Work task
In the material below, count the lines where the word "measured" appears. Nothing but the number, please.
==============================
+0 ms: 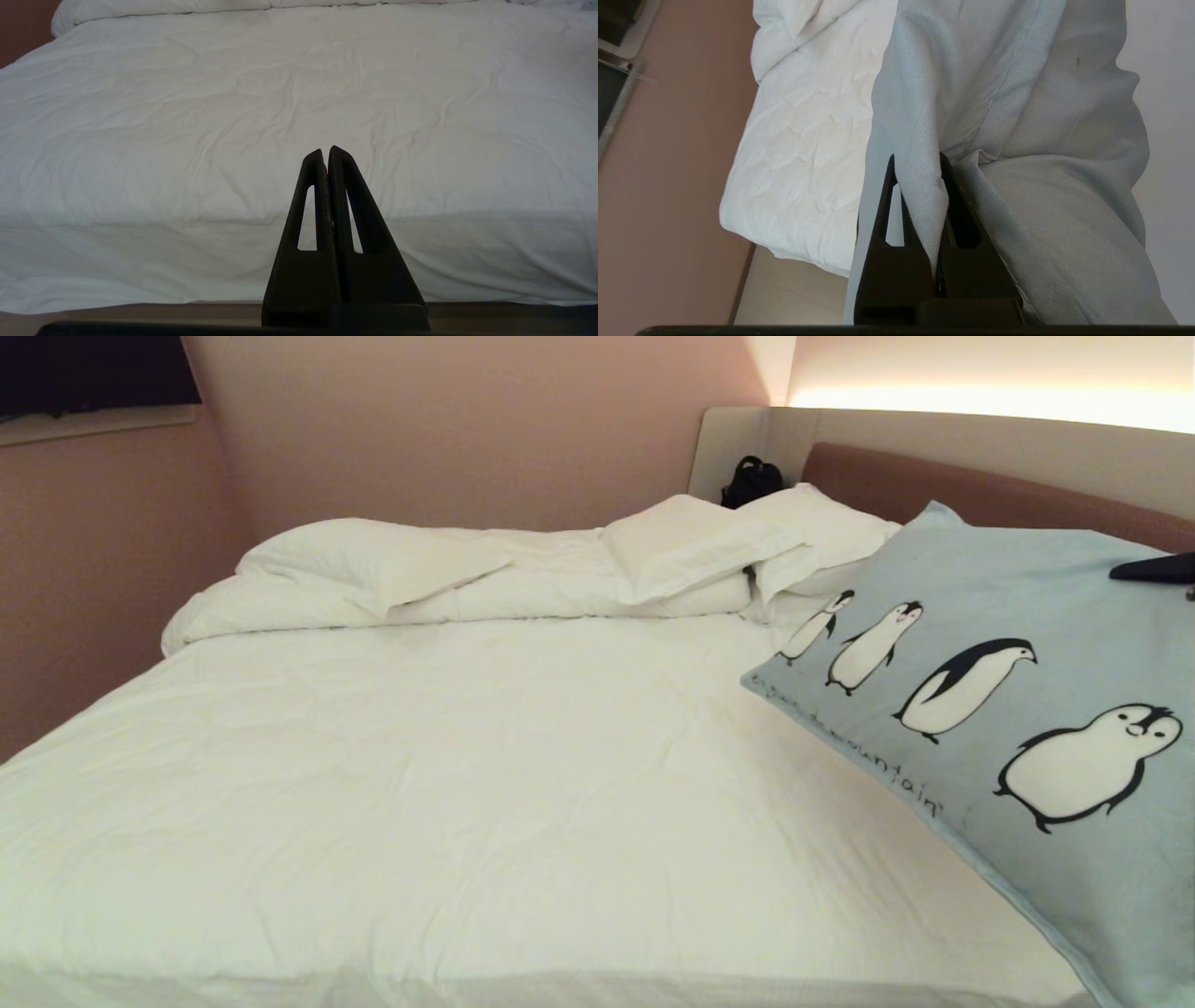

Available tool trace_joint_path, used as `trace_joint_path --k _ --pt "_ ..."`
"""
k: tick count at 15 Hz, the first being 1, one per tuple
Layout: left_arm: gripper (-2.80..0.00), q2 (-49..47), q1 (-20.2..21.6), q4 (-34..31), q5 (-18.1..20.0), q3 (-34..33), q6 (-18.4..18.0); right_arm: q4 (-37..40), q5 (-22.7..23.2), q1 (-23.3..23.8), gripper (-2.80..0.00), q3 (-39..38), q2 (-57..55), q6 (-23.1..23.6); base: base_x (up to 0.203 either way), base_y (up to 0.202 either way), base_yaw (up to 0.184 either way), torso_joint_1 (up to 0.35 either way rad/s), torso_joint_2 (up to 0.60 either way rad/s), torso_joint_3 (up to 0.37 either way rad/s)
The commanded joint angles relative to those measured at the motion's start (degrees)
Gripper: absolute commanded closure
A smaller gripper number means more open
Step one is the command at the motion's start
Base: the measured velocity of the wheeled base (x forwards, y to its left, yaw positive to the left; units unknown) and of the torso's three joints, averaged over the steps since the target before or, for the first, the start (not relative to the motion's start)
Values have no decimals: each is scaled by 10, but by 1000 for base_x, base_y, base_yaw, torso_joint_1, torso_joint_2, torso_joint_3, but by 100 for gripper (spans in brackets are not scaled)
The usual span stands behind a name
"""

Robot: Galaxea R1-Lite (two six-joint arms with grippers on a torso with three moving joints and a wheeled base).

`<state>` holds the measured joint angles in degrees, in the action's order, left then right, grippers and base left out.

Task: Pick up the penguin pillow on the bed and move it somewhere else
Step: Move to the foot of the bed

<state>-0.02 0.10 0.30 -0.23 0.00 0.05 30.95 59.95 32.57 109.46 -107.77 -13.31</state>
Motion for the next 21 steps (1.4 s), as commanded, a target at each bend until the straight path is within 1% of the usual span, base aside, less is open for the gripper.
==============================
Task result
3